What the exercise asks: The word "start" marks the lines to report; pull each of them from the listing.
Data section below:
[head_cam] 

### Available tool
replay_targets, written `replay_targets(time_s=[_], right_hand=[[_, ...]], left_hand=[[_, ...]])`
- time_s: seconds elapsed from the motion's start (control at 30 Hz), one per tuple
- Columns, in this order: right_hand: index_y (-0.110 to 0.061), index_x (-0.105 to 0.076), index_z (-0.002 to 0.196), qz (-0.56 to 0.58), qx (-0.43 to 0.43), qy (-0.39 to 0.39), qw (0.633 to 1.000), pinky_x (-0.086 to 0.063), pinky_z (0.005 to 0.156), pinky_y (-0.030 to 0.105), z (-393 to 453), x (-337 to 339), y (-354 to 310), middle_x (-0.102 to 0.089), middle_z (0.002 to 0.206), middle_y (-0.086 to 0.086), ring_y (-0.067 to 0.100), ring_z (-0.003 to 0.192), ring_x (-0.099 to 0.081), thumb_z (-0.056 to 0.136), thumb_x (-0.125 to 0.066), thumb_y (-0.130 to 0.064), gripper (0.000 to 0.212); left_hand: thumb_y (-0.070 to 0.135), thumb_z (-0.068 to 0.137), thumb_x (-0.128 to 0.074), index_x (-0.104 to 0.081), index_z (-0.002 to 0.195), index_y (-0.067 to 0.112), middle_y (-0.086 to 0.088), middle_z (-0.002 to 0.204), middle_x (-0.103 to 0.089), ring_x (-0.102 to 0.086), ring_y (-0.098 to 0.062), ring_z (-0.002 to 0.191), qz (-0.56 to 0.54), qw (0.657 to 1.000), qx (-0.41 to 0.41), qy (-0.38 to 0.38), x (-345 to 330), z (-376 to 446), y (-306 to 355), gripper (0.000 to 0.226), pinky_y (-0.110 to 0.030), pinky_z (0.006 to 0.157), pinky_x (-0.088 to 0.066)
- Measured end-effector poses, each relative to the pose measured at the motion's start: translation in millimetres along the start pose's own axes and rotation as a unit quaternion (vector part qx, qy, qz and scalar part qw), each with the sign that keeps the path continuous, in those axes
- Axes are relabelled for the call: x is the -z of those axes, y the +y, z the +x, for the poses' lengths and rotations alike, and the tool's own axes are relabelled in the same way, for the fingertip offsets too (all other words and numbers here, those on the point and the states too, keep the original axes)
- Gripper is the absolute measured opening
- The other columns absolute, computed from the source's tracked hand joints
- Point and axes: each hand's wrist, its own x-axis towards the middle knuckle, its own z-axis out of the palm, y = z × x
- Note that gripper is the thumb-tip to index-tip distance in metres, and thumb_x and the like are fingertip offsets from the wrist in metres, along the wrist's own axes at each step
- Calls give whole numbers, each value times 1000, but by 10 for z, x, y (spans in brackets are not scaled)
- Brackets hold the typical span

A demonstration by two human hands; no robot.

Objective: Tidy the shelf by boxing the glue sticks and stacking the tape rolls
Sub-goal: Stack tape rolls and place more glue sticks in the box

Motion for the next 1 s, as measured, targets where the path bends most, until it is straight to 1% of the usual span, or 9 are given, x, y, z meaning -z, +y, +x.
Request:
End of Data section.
Response to this task:
- time_s: seconds elapsed from the motion's start (control at 30 Hz), one per tuple
- Measured end-effector poses, each relative to the pose measured at the motion's start: translation in millimetres along the start pose's own axes and rotation as a unit quaternion (vector part qx, qy, qz and scalar part qw), each with the sign that keeps the path continuous, in those axes

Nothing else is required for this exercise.